El 66% entre los jóvenes de 16 y 18 años ven porno.

Consumen pornografía online, intercambian mensajes de alto contenido sexual, se envían fotos o vídeos íntimos (sexting), incluso, presionan para poder recibir este tipo de contenido. Hablamos de los adolescentes y de su relación con la tecnología.

Según el estudio ‘Adolescencia, Tecnología, Salud y Convivencia’ , elaborado por la Fundación Barrié el 44% de los adolescentes gallegos consume porno vía online, especialmente los chicos (58,8%). Pero eso no es todo: a medida que cumplen años, más consumen. Así, el 25% de los encuestados de entre 12 y 13 años consumen porno mientras que esa cifra se eleva al 66% entre los jóvenes de 16 y 18 años.

Si bien el estudio, que ha contado con la colaboración de la Universidad de Santiago de Compostela, se ha realizado solo en Galicia sobre una muestra total de 10.051 adolescentes, resulta cuanto menos llamativo porque la realidad es que cada vez hay más alertas en torno a la relación que los jóvenes tienen con la pornografía.

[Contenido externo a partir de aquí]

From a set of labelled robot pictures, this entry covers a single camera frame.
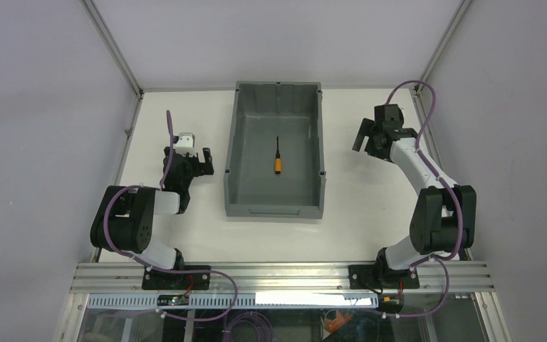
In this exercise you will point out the front aluminium mounting rail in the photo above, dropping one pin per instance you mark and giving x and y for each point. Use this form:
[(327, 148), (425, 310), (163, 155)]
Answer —
[(312, 277)]

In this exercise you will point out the back aluminium frame rail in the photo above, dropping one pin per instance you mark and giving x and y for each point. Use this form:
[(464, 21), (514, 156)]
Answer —
[(233, 87)]

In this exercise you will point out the aluminium frame post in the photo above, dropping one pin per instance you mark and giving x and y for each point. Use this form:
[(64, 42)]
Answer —
[(446, 38), (113, 48)]

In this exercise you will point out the grey plastic storage bin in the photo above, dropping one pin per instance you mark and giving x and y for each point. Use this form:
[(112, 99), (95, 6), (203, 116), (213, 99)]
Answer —
[(263, 110)]

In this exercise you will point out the left aluminium frame post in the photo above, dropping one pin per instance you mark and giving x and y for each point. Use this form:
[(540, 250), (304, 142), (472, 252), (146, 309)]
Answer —
[(113, 48)]

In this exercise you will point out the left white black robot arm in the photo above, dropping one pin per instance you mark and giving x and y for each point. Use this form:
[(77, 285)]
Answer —
[(124, 220)]

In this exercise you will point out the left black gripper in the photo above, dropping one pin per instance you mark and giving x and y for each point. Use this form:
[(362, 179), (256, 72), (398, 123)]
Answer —
[(191, 159)]

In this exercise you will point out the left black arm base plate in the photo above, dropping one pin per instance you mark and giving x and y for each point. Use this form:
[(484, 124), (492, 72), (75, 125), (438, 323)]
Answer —
[(197, 279)]

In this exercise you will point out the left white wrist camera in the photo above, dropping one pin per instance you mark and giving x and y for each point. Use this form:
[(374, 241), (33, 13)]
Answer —
[(184, 144)]

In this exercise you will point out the right aluminium frame post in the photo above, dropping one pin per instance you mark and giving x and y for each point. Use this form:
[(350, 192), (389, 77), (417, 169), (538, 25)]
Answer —
[(446, 38)]

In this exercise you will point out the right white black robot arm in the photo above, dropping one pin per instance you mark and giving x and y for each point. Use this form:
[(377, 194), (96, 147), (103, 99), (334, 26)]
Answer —
[(444, 218)]

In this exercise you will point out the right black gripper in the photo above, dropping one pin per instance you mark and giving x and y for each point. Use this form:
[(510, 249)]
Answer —
[(370, 140)]

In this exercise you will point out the orange object under table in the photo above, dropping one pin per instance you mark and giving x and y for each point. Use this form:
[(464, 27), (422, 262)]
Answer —
[(335, 319)]

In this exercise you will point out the white slotted cable duct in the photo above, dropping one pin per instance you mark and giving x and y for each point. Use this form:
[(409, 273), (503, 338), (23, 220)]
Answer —
[(259, 300)]

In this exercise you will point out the orange black handled screwdriver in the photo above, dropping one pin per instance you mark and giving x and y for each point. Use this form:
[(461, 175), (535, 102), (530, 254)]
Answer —
[(277, 161)]

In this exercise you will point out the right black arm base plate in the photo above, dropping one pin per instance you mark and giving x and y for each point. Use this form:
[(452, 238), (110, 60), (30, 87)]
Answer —
[(379, 277)]

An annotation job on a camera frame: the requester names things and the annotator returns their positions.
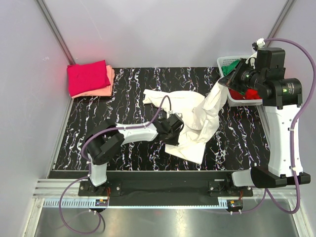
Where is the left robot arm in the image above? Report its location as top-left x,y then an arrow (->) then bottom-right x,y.
81,114 -> 184,196

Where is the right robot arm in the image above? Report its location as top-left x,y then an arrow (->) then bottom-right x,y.
218,47 -> 311,196

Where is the green t-shirt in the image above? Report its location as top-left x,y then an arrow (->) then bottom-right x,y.
221,60 -> 240,76

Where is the white plastic laundry basket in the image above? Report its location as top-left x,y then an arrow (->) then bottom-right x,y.
217,55 -> 262,107

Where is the folded salmon pink t-shirt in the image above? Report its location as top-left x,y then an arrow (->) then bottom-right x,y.
71,64 -> 116,100

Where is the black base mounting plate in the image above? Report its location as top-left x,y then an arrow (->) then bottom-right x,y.
79,171 -> 253,208

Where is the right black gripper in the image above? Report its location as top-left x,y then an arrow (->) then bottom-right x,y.
219,58 -> 265,93

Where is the aluminium rail frame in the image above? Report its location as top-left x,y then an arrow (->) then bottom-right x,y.
33,179 -> 297,199

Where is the folded magenta t-shirt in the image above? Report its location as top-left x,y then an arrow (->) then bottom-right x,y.
67,60 -> 111,97

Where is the red t-shirt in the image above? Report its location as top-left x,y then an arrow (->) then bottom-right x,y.
229,89 -> 261,100

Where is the black marble pattern mat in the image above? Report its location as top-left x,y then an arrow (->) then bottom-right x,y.
53,67 -> 270,171

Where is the white printed t-shirt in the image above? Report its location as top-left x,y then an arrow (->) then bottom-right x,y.
143,82 -> 228,164

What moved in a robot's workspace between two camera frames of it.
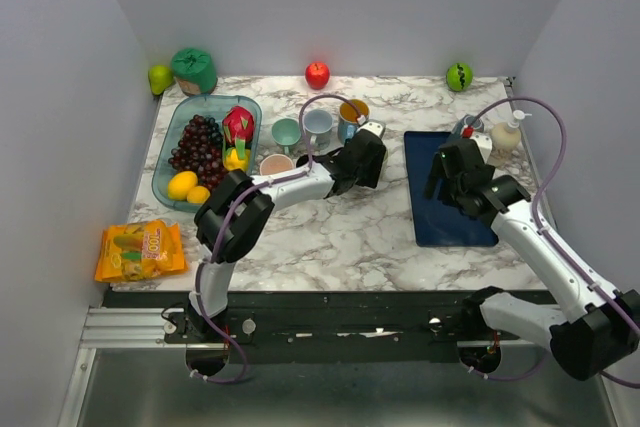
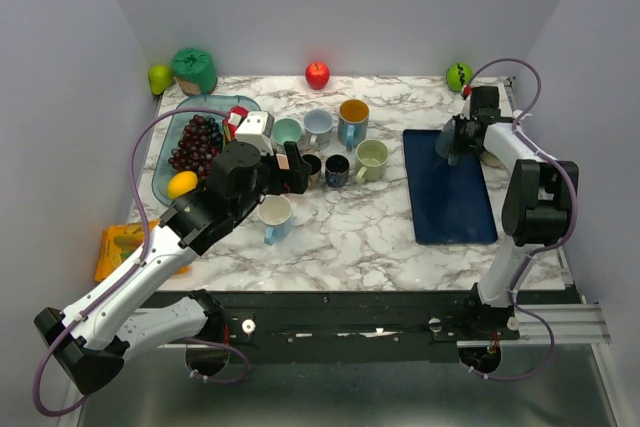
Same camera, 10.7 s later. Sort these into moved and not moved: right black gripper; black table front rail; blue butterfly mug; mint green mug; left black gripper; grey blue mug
Moved: left black gripper; right black gripper
Not moved: blue butterfly mug; grey blue mug; black table front rail; mint green mug
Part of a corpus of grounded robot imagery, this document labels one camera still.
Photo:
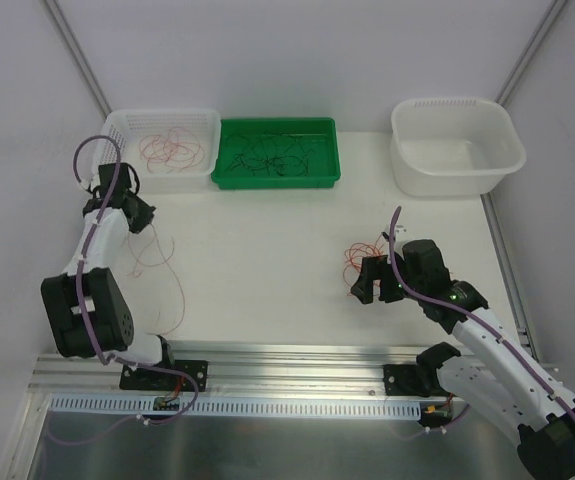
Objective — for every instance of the white perforated basket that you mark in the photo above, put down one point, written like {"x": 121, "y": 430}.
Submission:
{"x": 173, "y": 151}

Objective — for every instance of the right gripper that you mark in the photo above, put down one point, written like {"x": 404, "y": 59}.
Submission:
{"x": 380, "y": 279}

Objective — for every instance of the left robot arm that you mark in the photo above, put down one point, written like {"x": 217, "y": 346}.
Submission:
{"x": 64, "y": 315}

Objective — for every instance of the white plastic tub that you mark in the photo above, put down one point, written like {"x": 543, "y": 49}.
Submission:
{"x": 453, "y": 147}

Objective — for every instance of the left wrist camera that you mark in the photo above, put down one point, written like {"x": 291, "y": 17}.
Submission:
{"x": 88, "y": 185}

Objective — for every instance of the pink wire pulled out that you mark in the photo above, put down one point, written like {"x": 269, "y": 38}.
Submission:
{"x": 153, "y": 255}

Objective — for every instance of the aluminium frame rail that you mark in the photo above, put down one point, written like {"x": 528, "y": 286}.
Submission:
{"x": 506, "y": 267}
{"x": 75, "y": 57}

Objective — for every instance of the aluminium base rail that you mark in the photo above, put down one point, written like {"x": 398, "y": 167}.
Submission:
{"x": 246, "y": 370}

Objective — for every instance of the aluminium frame rail left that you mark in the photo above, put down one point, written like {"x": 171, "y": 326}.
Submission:
{"x": 75, "y": 57}

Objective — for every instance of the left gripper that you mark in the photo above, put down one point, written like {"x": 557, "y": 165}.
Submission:
{"x": 117, "y": 182}

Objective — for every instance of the green plastic tray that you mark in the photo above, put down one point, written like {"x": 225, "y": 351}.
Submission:
{"x": 277, "y": 153}

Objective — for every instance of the white slotted cable duct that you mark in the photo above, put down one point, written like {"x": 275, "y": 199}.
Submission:
{"x": 239, "y": 407}

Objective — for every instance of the aluminium frame rail right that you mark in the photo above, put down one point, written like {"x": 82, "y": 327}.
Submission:
{"x": 506, "y": 267}

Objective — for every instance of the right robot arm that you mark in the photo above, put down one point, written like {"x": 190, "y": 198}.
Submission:
{"x": 506, "y": 385}

Cabe recordar que ya en 2019, el estudio ‘Nueva pornografía y cambios en las relaciones interpersonales’, realizado por Lluís Ballester y Carmen Orte, de la Universidad de las Islas Baleares (UIB), alertó que el primer acceso a contenidos pornográficos en internet se anticipaba a la etapa infantil y a edades tan tempranas como los 8 años.

Una de las cuestiones más importantes en la que han insistido desde siempre los expertos es cómo influye la pornografía en sus relaciones personales. No hay que olvidar que, según el informe «(Des)información sexual: pornografía y adolescencia», de Save the Children, para el 33,4%, el porno ha influido mucho o bastante en sus propias relaciones sexuales. De hecho, los menores que más consumen desean que sus relaciones fuesen más frecuentes, la mitad (49,8%) considera que este tipo de contenido les puede dar ideas para llevarlas a la práctica (una idea que manifiestan principalmente los chicos). De hecho, al 46,5% le gustaría poner en práctica lo que ve.

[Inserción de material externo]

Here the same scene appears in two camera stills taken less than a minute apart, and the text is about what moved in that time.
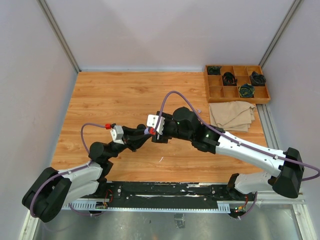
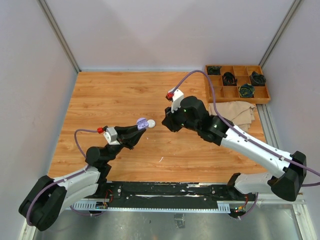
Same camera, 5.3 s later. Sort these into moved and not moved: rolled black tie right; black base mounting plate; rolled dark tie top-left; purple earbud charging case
Moved: purple earbud charging case
Not moved: black base mounting plate; rolled black tie right; rolled dark tie top-left
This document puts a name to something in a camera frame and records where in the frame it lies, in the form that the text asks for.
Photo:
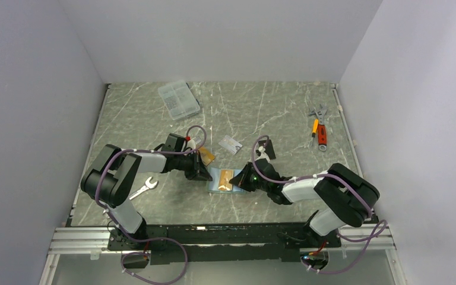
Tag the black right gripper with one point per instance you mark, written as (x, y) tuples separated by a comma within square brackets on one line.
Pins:
[(241, 180)]

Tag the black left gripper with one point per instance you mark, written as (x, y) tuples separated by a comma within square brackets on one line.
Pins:
[(199, 171)]

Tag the gold credit card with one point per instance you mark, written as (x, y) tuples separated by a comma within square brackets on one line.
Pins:
[(206, 156), (224, 183)]

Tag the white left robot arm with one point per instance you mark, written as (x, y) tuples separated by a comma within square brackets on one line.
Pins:
[(110, 177)]

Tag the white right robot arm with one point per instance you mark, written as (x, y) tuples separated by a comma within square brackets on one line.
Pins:
[(348, 197)]

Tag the black credit card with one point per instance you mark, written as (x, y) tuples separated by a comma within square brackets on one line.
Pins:
[(269, 149)]

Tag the silver open-end wrench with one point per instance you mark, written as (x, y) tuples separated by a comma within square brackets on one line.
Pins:
[(150, 183)]

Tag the clear plastic organizer box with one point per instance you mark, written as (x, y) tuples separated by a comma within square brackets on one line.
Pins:
[(179, 100)]

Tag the orange small screwdriver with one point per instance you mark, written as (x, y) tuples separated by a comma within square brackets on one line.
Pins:
[(314, 128)]

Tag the red adjustable wrench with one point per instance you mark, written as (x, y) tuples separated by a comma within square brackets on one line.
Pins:
[(321, 131)]

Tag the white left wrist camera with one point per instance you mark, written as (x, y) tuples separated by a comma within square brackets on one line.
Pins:
[(192, 143)]

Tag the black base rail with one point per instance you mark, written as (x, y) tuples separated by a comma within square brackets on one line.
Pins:
[(225, 242)]

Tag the aluminium frame rail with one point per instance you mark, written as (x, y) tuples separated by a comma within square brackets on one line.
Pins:
[(87, 241)]

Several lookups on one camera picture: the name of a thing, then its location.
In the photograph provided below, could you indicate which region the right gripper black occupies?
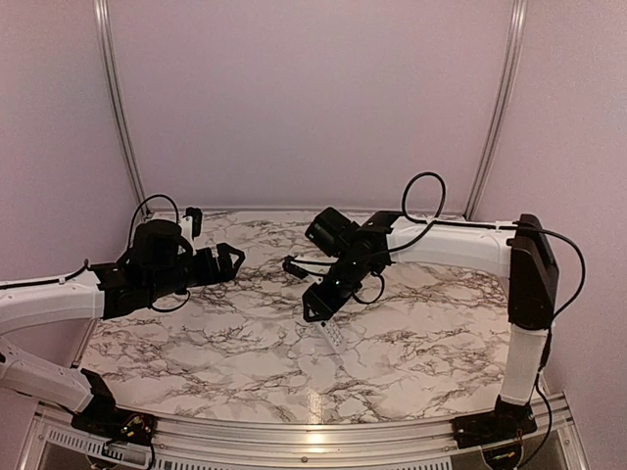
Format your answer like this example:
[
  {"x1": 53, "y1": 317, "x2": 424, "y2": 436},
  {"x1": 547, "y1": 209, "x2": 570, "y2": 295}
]
[{"x1": 303, "y1": 254, "x2": 374, "y2": 321}]

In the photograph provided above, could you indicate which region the white remote control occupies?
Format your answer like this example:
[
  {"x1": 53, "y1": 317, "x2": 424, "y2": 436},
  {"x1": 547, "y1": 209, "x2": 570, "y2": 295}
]
[{"x1": 314, "y1": 319, "x2": 347, "y2": 353}]

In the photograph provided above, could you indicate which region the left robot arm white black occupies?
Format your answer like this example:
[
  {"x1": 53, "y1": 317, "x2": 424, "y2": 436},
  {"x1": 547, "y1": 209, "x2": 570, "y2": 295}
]
[{"x1": 1, "y1": 216, "x2": 245, "y2": 436}]

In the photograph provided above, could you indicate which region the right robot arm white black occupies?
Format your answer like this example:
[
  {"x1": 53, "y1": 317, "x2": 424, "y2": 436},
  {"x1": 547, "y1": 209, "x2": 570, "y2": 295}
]
[{"x1": 302, "y1": 208, "x2": 559, "y2": 439}]

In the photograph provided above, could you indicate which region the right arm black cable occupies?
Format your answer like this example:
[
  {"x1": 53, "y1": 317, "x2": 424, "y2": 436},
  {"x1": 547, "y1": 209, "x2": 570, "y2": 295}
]
[{"x1": 352, "y1": 170, "x2": 588, "y2": 442}]

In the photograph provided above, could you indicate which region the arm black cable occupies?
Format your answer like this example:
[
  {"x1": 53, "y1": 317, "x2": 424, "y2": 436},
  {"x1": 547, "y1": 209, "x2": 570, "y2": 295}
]
[
  {"x1": 0, "y1": 193, "x2": 195, "y2": 314},
  {"x1": 352, "y1": 170, "x2": 588, "y2": 442}
]

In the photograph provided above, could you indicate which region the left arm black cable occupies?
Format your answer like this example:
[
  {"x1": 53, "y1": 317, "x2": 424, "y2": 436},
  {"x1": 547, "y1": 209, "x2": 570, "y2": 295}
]
[{"x1": 0, "y1": 193, "x2": 195, "y2": 314}]

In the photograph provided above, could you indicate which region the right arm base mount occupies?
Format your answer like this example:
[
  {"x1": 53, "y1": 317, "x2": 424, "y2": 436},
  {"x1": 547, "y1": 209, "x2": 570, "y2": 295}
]
[{"x1": 452, "y1": 408, "x2": 538, "y2": 449}]

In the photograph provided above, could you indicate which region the left rear aluminium post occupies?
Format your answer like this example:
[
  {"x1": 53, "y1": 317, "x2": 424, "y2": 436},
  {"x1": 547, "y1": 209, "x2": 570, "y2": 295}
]
[{"x1": 93, "y1": 0, "x2": 146, "y2": 204}]

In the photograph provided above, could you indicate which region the aluminium post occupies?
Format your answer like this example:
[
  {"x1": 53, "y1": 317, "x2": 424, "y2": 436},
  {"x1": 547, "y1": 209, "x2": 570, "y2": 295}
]
[
  {"x1": 462, "y1": 0, "x2": 528, "y2": 219},
  {"x1": 93, "y1": 0, "x2": 146, "y2": 204}
]

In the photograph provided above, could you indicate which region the front aluminium frame rail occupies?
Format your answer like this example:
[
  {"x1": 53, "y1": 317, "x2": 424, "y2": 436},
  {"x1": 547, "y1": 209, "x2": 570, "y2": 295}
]
[{"x1": 17, "y1": 395, "x2": 589, "y2": 469}]

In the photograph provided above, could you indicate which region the right rear aluminium post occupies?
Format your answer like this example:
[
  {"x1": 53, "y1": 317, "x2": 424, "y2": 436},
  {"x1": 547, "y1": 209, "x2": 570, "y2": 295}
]
[{"x1": 462, "y1": 0, "x2": 528, "y2": 219}]

Teniendo en cuenta todos estos datos, no es de extrañar que el 42,2% de los adolescentes gallegos haya intercambiado mensajes sexuales online (sexting), que el 13,1% haya enviado fotos o vídeos íntimos de sí mismos (sextingactivo) o que más del doble (28,7%) reconozca haberlos recibido (sextingpasivo).

Ellas son presionadas

Además, el estudio de la Fundación Barrié deja en evidencia otra importante cuestión: cómo el género influye. Así, las chicas son presionadas con mayor frecuencia para enviar fotografías o vídeos íntimos (18,6% de chicas frente a un 6,9% de chicos). Lo más preocupante es que dicha coacción comienza a edades tempranas (el 16,5% de los adolescentes entre los 12-13 años reconocen haberla sufrido) y se mantiene prácticamente constante a medida que aumenta la edad.

Otro de las prácticas preocupantes que llevan a cabo los jóvenes gallegos tiene que ver con el ‘grooming’ (cuando un adulto se hace pasar por un niño o adolescente para contactar con los menores): 3 de cada 5 ha aceptado a un desconocido en redes sociales y 1 de cada 5 ha llegado a quedar en persona. De hecho, e 11,6% ha recibido una proposición sexual por parte de un adulto.

En relación a los videojuegos, el 83% de ellos reconoce jugar algún día a la semana aunque el 41,1% lo hace todos o casi todos los días. Además, el 49% reconoce divertirse con una oferta que no es apta para su edad. Lo más preocupante es que al menos 1 de cada 10 adolescentes que apuestan (12%) podría estar desarrollando una adicción al juego.